TASK DESCRIPTION: Look through the data below and work out how many lines hold "left"; state only the number.

[Entries taken from a collection]
***
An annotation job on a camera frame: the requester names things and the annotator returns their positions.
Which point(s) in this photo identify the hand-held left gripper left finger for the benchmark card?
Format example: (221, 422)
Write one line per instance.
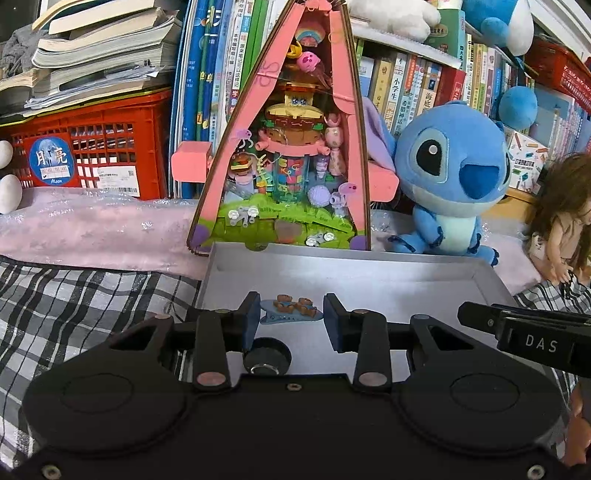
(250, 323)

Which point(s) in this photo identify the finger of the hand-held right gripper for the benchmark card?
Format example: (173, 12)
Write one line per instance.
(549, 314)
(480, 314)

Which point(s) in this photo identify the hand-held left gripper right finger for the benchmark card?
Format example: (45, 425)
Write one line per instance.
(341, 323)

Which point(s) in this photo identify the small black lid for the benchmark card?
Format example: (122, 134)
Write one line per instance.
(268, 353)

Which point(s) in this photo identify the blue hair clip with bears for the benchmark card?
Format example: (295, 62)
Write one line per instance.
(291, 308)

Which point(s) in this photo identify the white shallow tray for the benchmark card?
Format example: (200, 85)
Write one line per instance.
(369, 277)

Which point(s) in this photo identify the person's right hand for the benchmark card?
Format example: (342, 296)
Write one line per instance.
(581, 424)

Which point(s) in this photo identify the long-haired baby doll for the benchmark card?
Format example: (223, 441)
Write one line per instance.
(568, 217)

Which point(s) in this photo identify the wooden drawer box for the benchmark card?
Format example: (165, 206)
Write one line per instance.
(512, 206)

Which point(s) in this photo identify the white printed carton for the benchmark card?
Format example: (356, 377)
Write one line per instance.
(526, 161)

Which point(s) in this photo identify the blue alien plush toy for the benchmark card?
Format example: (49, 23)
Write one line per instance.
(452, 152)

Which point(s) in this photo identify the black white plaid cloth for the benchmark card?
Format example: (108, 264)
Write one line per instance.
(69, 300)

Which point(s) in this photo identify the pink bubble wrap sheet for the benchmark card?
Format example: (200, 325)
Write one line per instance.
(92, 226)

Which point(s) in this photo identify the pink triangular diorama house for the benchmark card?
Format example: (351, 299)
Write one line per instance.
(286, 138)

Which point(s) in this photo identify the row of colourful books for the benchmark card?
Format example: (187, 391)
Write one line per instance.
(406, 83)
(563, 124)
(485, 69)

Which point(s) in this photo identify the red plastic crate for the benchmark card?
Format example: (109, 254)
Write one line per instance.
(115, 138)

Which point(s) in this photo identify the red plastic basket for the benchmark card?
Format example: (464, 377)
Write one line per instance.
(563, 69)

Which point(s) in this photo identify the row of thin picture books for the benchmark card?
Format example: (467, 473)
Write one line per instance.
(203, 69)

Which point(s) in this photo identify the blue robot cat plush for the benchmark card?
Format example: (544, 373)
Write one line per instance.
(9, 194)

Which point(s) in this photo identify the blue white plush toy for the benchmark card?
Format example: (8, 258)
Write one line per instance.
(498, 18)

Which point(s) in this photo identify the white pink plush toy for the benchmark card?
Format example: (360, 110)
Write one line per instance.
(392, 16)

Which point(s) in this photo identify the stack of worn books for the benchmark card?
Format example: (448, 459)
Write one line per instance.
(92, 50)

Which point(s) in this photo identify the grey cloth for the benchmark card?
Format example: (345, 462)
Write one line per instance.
***
EXPECTED ANSWER: 2